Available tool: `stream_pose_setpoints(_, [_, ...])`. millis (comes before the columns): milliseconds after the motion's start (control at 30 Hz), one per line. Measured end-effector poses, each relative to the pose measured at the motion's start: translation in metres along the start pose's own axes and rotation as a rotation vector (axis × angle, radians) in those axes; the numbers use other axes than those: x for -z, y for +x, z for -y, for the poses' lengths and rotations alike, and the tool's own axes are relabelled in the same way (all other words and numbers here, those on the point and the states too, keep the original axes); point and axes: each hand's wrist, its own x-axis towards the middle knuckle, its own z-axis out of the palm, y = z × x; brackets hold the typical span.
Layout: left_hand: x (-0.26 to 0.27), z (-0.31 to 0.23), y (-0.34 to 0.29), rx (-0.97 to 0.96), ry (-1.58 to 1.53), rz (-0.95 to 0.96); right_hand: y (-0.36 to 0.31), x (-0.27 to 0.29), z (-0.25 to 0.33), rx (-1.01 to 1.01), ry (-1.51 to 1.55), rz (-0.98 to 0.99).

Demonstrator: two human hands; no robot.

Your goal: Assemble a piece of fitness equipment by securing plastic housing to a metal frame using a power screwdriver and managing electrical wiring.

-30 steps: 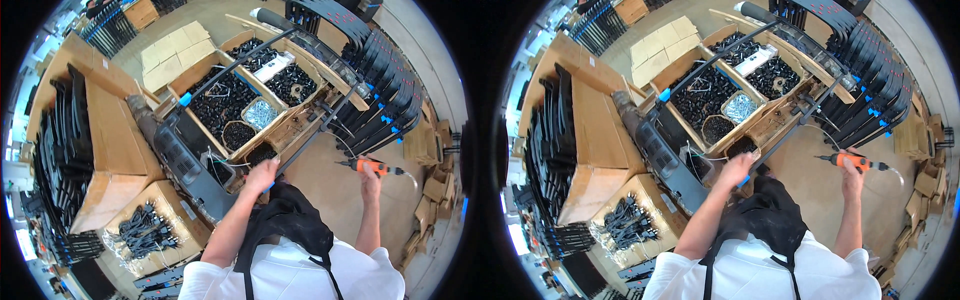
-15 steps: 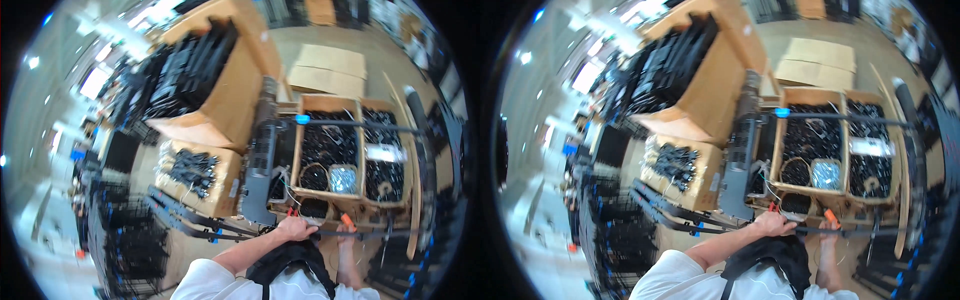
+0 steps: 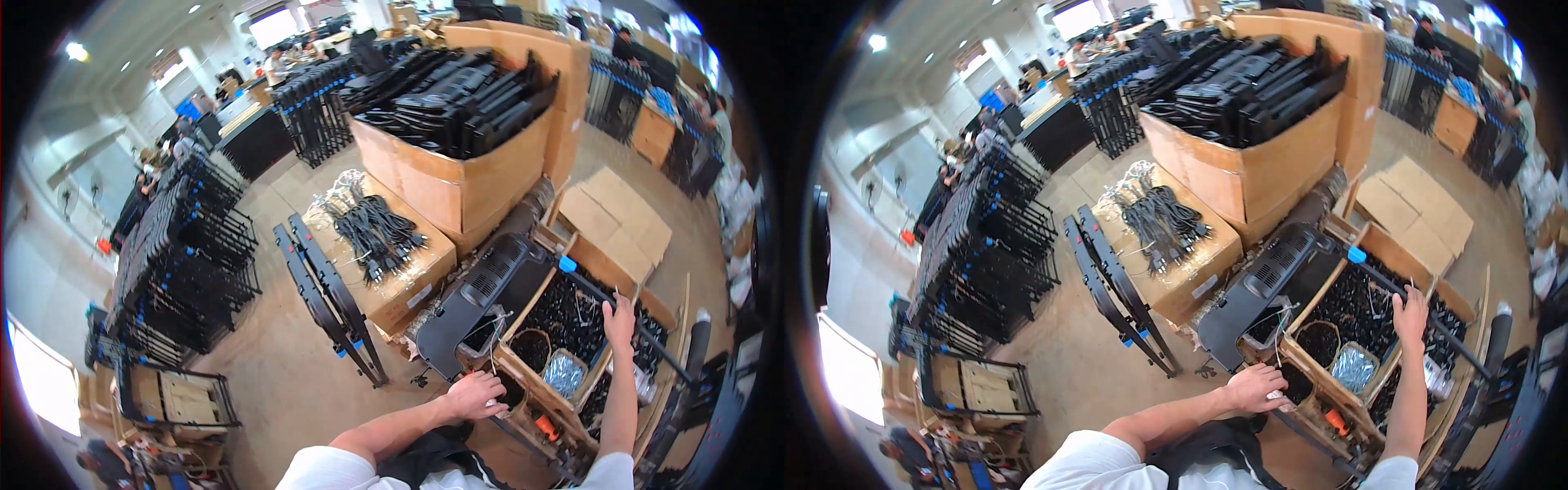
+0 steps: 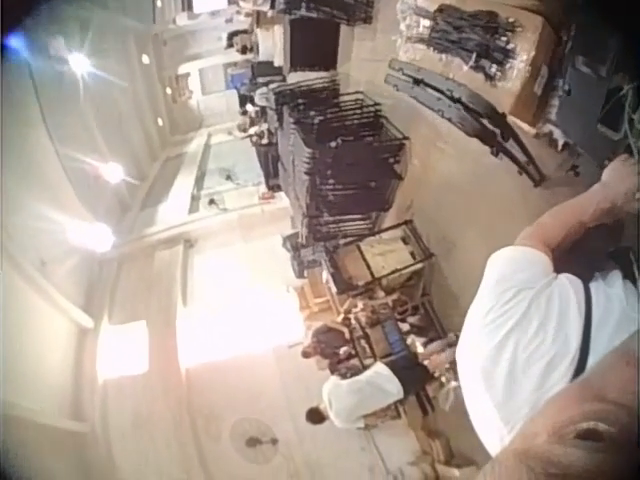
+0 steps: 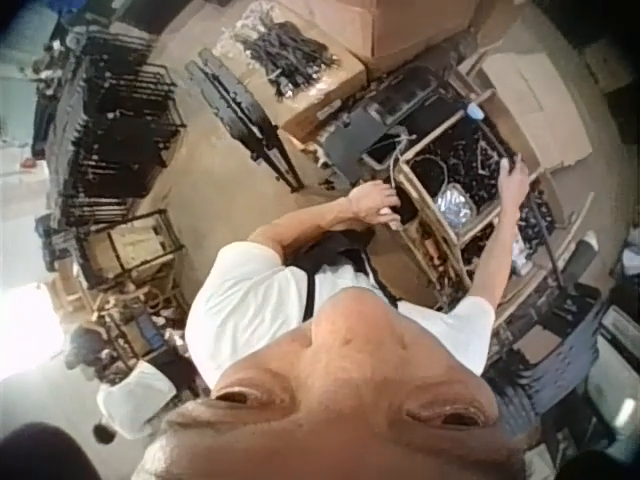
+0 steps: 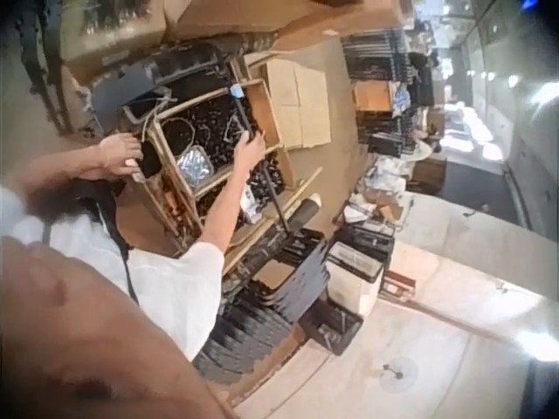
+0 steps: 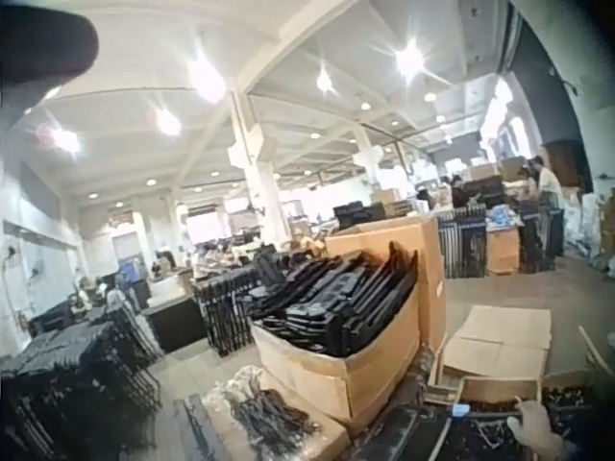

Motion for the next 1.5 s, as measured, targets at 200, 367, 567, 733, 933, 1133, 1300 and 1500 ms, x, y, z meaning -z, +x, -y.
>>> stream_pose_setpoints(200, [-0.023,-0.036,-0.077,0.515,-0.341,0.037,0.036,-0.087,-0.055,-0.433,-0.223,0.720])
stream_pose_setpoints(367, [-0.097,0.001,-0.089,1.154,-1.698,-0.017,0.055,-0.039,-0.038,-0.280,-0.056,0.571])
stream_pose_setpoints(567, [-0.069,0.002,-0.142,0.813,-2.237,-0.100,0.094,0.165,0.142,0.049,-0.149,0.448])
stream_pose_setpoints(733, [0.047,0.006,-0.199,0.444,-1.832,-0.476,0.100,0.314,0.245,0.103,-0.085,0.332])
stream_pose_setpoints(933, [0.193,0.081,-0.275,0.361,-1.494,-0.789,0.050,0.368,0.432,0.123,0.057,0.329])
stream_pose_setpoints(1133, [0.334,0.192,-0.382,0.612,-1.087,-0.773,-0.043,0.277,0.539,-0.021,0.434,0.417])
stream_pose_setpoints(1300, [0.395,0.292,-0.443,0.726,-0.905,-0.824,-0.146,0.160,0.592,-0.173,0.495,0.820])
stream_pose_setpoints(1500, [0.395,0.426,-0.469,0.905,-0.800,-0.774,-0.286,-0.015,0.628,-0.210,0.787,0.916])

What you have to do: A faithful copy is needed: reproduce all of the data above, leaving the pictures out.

Output of the task:
Available tool: `stream_pose_setpoints(_, [_, ...])`. millis (comes before the columns): milliseconds after the motion's start (control at 30 Hz), one per line. Measured end-effector poses, each relative to the pose measured at the motion's start: translation in metres along the start pose's own axes and rotation as a rotation vector (axis × angle, radians) in those axes; the numbers use other axes than those: x for -z, y for +x, z for -y, for the poses' lengths and rotations alike, and the tool's own axes are relabelled in the same way (all other words and numbers here, those on the point and the states too, keep the original axes); point and axes: each hand's wrist, its own x-axis towards the middle knuckle, its own z-axis out of the palm, y = z × x; brackets hold the typical span.
Layout: left_hand: x (-0.26 to 0.27), z (-0.31 to 0.23), y (-0.34 to 0.29), rx (-0.97 to 0.96), ry (-1.58 to 1.53), rz (-0.95 to 0.96); right_hand: y (-0.36 to 0.31), x (-0.27 to 0.29), z (-0.25 to 0.33), rx (-1.01 to 1.01), ry (-1.51 to 1.55), rz (-0.98 to 0.99).

Demonstrator: two human hands; no robot.

Your goal: Assemble a piece of fitness equipment by securing plastic housing to a metal frame using a power screwdriver and managing electrical wiring.

-30 steps: 
-15 steps: 
+0 steps: 
+0 steps: 
+0 steps: 
+0 steps: 
+0 steps: 

Motion for the next 1.5 s, as measured, targets at 200, 367, 567, 733, 933, 1133, 1300 and 1500 ms, x, y, z meaning -z, +x, -y.
>>> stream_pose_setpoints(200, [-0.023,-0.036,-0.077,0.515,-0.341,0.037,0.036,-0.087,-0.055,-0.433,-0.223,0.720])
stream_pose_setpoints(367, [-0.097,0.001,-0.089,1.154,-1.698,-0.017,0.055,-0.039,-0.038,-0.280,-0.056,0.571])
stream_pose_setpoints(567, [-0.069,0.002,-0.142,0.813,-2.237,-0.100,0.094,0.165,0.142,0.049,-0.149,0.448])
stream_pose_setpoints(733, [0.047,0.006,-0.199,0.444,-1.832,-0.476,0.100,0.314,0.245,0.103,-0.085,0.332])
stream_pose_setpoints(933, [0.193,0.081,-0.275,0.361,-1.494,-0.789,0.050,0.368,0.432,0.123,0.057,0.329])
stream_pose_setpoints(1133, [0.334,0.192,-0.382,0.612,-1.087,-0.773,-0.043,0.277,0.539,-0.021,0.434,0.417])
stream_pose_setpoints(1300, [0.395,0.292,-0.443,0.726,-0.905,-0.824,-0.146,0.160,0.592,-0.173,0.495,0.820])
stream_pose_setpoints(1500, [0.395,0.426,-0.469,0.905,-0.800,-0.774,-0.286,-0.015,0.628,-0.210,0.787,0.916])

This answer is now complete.